Came home from a business trip to Philly on Tuesday night at Houston/Hobby Airport. We live in League City i.e. north Galveston County. I pulled into my neighborhood and saw all the men working together, helping each other board up their houses. I was so glad to see this and was genuinely surprised. We live in yuppie suburbia (homes $150k - $300k). I was obviously behind on preparing and my nextdoor neighbor let me borrow his extension ladder so I could get started on the second story windows.
Lesson 1: In the event of an oncoming hurricane, your yuppie neighbor who progams computers or installs composite roofing won't shoot you in the face and steal your food, he'll probably help you.
I went to bed Tuesday night and finished boarding up the house Wednseday morning. The wife came home from work early, at noon and I told her she had two hours to pack everything she wanted in the Explorer. While she packed, I prepared my looter-protection kit. My choices were an assortment of the following:
1. 16" AR
2. 30-30
3. 12 GA
4. 300 Win Mag boltgun
5. 10/22
6. 22 pistol
7. Beretta 92
8. 357 GP 100
With thoughts of Katrina in my mind, I wanted to be prepared for anything. I soon realised that I couldn't arm anyone but myself from my trunk and hastily grabbed the 92FS and six loaded magazines.
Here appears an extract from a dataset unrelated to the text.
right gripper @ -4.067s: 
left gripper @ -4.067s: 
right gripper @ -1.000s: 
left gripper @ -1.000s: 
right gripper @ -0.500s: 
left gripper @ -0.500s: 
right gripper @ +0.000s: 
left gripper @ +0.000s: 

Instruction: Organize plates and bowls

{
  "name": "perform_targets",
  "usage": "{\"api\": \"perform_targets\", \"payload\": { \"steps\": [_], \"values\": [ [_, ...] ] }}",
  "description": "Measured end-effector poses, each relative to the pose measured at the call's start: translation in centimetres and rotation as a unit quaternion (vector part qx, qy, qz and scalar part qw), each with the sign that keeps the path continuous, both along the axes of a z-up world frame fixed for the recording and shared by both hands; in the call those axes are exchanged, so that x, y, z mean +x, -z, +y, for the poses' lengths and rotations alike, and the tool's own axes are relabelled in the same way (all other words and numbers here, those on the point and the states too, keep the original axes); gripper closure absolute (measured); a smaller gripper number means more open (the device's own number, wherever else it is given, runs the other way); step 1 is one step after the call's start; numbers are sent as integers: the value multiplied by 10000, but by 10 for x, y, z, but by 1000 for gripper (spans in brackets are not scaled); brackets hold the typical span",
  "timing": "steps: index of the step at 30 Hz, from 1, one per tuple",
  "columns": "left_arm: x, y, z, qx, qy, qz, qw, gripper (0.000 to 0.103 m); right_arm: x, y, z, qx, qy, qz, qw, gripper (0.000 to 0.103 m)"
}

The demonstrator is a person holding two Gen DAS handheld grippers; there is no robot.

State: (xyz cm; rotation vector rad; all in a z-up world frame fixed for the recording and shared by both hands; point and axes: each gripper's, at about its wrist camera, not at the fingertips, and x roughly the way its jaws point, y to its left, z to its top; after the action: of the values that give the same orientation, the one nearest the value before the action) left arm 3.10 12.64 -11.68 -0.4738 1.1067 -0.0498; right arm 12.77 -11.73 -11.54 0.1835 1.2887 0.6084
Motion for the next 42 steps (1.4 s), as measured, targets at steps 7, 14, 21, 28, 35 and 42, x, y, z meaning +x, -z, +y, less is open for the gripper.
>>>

Lesson2: When moving from a 3500 sq. ft. home to a Ford Explorer, you're probably gonna take one, maybe two guns and a crapload of photo albums.
We got on the road yesterday at 2 p.m. It took us ten hours to get to Grandma's house 220 miles away. Yeah, it was a long, slow drive. Yeah, we made it here safe and I get to sleep with an unloaded pistol nearby rather than Lord knows where with it strapped to my side.
Lesson3: Leave early. Leaving early ONLY ADDS 6 HOURS to your drive rather than leaving when the .gov says to.
Don't believe evetything you see on TV. We krept along at a slow pace, but in the end we made it here. Police presence was very strong last night and accidents were moved to the side quickly. I commend the men in blue for doing a great job with traffic as long as they could. Gas lines were forming, people were stressed but polite in that Texas sort of way. Many long caravans of nursing home residents passed us by, something very nice to see.
My perception is that the .gov did everything they could, and what you are seeing now is the fruit of people who watched TV too long and didn't get out when their gut told them to yesterday.